Required action:
Word for word, output every line of the material below, minus pictures.

Collected material:
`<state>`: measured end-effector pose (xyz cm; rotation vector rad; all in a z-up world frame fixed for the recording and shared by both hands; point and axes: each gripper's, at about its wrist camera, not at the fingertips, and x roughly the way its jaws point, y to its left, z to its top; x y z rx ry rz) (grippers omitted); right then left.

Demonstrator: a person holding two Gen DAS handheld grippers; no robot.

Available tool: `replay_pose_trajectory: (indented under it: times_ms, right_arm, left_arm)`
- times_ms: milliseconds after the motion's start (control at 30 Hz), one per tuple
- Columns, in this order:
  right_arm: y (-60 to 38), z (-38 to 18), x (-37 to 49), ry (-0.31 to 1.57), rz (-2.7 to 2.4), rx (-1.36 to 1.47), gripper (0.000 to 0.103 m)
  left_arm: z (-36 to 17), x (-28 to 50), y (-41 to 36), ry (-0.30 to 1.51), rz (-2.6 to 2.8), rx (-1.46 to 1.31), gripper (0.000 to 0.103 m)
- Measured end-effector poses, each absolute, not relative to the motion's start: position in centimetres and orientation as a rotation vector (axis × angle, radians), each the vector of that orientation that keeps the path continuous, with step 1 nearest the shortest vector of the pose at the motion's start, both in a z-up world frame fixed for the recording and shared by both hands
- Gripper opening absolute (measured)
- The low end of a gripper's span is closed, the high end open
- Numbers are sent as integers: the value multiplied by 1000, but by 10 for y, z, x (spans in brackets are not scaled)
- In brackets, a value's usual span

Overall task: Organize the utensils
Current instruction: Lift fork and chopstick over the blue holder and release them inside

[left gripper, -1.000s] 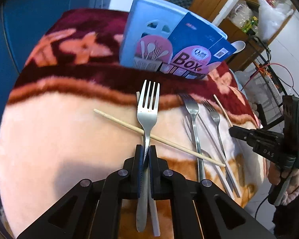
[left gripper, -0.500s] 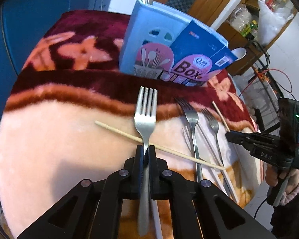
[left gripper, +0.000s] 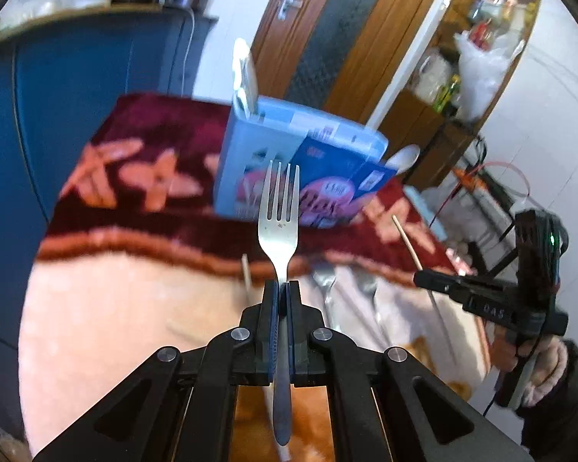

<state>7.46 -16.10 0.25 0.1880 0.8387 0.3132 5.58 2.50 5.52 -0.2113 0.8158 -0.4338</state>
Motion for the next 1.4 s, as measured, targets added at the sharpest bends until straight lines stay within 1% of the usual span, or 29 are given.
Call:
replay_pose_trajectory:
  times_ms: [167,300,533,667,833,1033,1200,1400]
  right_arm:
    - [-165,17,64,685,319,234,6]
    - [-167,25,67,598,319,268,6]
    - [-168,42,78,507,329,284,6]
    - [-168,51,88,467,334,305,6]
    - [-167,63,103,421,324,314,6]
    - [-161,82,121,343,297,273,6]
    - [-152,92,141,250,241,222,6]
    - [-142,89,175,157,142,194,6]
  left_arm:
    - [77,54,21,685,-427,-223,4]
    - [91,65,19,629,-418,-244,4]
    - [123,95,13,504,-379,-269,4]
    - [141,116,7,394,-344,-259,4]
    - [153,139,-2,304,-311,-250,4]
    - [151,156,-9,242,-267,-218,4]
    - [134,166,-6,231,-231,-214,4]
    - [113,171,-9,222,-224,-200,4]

Answer to this task:
`<state>`: measured end-effector pose (xyz cm; rotation vector rad; all in a z-up world frame fixed for the recording and shared by both hands; point and axes: each gripper's, at about its wrist camera, not at the fingertips, and x roughly the way its jaws point, y to its left, z to its top; x y z rx ry rz) (grippers omitted); right then left.

Demonstrator: a person holding two Gen DAS handheld grippers; no robot.

Available tool: `replay_pose_trajectory: (indented under it: times_ms, right_arm, left_arm)`
- times_ms: milliseconds after the motion's start (control at 30 Hz), one per tuple
- Columns, in this order:
  right_arm: y (-60 to 38), z (-38 to 18), x (-37 to 49), ry (-0.31 to 1.57), rz (-2.7 to 2.4), rx (-1.36 to 1.47), gripper (0.000 to 0.103 m)
  left_arm: z (-36 to 17), x (-28 to 50), y (-41 to 36), ry (-0.30 to 1.51), rz (-2.6 to 2.8), rx (-1.46 to 1.31), gripper (0.000 to 0.103 m)
- Measured end-effector poses, each absolute, not relative to the motion's start: position in centimetres and orientation as a rotation vector (axis × angle, radians), each the vector of that orientation that keeps the path continuous, with step 1 nearest the shortest vector of the pose at the motion's start, both in a z-up world frame fixed for the recording and shared by both hands
- Gripper opening absolute (measured)
- The low end of a gripper's span is closed, the high end open
- Numbers are sent as integers: the value multiplied by 1000, but by 10 for y, z, x (spans in brackets are not scaled)
- In brackets, a value's usual span

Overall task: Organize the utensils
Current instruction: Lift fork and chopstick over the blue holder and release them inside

[left gripper, -1.000s] 
[left gripper, -0.500s] 
[left gripper, +0.000s] 

<state>7.46 -16.10 0.25 0.1880 0.8387 0.3132 5.58 2.50 5.52 -0.2113 0.8158 -0.4338</state>
Motion for the next 1.4 s, as measured, targets added at the sharpest bends until straight lines stay within 1% of the usual span, or 29 are given.
Call:
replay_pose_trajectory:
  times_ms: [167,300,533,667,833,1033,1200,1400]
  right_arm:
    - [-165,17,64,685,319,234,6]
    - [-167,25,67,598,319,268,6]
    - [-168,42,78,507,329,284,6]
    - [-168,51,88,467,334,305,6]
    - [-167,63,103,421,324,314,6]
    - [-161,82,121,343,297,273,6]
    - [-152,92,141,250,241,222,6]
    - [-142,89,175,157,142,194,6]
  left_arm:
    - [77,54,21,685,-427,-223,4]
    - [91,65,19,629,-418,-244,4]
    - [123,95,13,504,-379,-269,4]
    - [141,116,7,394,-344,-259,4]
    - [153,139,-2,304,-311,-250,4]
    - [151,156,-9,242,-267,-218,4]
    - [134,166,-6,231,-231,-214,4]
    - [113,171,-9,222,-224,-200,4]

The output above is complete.